==== INFORMATION SUPPLIED

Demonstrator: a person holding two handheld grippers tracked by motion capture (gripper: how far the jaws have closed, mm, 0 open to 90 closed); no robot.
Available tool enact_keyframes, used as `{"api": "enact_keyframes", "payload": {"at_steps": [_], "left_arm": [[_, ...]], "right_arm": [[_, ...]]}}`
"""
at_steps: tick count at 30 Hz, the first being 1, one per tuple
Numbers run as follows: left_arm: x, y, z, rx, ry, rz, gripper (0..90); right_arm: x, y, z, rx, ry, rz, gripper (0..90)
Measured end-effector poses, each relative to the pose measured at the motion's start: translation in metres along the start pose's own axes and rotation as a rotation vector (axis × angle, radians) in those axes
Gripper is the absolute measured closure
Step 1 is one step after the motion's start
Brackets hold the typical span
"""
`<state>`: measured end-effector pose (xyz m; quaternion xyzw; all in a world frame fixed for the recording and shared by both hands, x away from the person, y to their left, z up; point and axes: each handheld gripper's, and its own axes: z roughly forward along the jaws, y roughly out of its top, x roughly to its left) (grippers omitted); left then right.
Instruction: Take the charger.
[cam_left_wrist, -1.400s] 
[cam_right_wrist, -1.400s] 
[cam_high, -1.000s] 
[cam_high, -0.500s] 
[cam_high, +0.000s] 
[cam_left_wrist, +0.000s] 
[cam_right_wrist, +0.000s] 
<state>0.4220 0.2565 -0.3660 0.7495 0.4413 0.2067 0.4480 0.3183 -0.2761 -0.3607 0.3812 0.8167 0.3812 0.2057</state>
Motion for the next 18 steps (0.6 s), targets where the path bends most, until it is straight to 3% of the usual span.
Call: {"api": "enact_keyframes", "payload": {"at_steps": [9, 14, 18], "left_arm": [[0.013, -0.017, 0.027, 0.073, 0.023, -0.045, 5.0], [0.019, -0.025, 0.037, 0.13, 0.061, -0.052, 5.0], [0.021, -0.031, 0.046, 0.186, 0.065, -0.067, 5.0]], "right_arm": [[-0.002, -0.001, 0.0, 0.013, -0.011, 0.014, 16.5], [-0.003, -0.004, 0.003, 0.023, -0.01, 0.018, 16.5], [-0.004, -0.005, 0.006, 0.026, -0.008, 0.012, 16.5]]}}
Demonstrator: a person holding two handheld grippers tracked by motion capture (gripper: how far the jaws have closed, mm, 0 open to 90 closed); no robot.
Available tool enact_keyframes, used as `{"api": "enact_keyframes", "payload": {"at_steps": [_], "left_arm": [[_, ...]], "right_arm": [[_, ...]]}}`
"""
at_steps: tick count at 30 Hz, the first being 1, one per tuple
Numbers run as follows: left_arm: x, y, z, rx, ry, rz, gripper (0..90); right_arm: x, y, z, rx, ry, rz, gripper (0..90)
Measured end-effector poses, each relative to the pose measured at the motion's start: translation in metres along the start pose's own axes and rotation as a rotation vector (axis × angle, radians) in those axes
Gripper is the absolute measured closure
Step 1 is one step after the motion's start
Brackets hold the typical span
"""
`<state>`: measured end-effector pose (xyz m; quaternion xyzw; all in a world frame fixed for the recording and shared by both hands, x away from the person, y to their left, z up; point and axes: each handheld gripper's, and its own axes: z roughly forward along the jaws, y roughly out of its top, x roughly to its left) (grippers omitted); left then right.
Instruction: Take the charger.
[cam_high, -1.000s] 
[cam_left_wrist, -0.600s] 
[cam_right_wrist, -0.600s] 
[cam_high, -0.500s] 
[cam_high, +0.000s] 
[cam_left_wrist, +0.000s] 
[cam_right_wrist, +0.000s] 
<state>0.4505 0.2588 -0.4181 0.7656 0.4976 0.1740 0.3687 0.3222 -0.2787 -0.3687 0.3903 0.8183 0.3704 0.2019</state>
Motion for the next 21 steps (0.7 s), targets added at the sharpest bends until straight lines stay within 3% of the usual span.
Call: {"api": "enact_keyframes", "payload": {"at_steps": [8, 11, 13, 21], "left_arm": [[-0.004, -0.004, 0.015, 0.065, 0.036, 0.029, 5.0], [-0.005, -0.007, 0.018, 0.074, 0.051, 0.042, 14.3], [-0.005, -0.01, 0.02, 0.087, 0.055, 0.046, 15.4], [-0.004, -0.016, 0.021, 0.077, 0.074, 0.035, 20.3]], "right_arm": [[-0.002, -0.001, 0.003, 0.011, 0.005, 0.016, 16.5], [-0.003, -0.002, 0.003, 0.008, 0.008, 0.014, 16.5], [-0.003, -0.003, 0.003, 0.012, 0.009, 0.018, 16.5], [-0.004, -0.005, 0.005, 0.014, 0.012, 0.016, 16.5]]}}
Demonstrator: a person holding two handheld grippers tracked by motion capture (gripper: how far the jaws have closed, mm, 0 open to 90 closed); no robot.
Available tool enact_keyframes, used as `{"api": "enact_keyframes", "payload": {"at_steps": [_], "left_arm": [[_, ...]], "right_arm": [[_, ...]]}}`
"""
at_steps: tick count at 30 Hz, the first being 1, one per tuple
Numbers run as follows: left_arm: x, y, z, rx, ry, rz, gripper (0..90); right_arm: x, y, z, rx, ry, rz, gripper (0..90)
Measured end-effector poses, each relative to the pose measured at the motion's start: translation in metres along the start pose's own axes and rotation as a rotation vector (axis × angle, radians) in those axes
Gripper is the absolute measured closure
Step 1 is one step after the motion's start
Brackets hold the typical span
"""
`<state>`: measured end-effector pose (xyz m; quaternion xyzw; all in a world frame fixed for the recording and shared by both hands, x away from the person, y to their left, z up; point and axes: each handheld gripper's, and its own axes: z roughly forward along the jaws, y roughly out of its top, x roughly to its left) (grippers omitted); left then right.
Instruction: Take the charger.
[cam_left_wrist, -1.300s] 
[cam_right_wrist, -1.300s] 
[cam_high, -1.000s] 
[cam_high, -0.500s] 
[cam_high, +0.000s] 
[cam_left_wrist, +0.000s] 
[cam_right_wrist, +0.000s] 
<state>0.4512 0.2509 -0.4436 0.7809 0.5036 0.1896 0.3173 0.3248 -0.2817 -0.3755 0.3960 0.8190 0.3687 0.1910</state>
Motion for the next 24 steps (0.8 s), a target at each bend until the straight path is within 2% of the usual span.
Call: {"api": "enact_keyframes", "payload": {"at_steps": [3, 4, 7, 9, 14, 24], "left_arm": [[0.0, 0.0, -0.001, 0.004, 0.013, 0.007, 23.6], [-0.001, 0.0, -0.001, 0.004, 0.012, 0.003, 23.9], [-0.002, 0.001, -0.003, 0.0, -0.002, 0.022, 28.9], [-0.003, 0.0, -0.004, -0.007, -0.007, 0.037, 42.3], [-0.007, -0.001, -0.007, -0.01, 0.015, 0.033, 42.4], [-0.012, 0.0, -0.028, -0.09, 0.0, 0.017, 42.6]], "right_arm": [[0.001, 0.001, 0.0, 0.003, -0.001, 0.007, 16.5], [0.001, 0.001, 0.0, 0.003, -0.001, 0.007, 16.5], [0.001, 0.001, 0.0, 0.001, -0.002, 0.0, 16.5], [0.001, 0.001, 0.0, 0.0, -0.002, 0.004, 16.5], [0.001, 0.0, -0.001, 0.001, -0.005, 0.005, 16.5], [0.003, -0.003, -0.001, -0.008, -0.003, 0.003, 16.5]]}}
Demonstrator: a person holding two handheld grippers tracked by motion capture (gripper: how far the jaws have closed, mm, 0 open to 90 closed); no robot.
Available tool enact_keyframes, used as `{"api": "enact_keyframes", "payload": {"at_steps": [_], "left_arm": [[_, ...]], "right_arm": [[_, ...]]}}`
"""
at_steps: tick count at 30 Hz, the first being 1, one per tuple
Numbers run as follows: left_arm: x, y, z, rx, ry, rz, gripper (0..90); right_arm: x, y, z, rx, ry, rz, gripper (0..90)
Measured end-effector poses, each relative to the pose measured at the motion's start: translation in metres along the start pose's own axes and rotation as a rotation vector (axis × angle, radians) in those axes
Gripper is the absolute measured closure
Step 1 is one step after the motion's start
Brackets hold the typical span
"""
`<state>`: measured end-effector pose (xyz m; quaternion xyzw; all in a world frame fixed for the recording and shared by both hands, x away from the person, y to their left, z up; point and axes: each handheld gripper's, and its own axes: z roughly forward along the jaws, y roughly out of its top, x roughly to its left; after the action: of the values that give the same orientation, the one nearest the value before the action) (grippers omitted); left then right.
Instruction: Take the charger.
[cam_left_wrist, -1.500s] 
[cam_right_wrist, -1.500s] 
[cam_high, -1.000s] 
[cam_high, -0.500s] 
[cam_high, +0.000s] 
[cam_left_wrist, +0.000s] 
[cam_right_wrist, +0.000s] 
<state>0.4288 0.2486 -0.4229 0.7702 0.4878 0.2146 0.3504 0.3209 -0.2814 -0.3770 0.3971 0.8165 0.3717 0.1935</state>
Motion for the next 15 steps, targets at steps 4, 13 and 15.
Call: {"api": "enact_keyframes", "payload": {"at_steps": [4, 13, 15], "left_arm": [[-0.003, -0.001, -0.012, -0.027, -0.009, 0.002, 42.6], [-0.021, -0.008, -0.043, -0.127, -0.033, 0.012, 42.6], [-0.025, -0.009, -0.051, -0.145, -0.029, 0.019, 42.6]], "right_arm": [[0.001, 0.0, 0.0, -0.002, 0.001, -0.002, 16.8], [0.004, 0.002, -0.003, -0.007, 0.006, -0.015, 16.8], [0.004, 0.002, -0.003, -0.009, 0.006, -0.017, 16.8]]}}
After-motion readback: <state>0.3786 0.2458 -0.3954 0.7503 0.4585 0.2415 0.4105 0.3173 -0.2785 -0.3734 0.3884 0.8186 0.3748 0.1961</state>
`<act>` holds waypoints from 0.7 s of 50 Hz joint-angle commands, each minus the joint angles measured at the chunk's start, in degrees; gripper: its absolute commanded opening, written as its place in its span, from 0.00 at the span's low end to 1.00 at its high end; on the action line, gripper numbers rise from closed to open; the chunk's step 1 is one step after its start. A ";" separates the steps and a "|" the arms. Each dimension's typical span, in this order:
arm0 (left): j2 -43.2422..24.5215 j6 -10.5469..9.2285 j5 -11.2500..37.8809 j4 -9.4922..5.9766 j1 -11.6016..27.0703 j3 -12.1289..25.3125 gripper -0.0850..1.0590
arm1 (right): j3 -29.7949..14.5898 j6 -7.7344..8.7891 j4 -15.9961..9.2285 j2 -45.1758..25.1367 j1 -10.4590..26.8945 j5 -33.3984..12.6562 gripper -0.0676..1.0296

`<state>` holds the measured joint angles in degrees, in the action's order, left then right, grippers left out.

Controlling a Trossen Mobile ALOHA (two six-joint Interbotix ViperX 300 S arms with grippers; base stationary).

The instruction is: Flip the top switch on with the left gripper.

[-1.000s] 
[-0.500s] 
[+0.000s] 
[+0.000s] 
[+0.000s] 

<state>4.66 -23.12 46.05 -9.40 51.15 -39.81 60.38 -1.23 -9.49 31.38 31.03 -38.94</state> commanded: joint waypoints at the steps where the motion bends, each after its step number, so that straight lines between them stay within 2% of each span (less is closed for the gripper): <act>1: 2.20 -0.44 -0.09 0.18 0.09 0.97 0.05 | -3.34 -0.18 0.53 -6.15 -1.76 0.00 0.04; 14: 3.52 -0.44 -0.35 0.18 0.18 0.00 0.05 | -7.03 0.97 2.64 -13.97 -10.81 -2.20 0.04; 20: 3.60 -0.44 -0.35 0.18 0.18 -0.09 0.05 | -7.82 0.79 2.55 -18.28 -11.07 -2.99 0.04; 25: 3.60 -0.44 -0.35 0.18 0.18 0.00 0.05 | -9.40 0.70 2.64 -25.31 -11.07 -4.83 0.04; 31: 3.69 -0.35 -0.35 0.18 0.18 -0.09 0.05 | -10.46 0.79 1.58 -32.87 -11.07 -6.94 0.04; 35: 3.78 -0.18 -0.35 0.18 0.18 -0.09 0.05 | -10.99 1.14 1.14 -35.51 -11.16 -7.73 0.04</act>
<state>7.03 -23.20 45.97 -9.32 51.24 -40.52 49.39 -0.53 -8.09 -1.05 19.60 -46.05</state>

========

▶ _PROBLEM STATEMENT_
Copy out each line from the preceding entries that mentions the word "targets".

▶ _ANSWER AREA_
Motion for the next 18 steps (0.6 s), targets where the path bends most, until it is straight to 3% of the usual span.
Motion for the next 21 steps (0.7 s), targets added at the sharpest bends until straight lines stay within 3% of the usual span.
Motion for the next 15 steps, targets at steps 4, 13 and 15.

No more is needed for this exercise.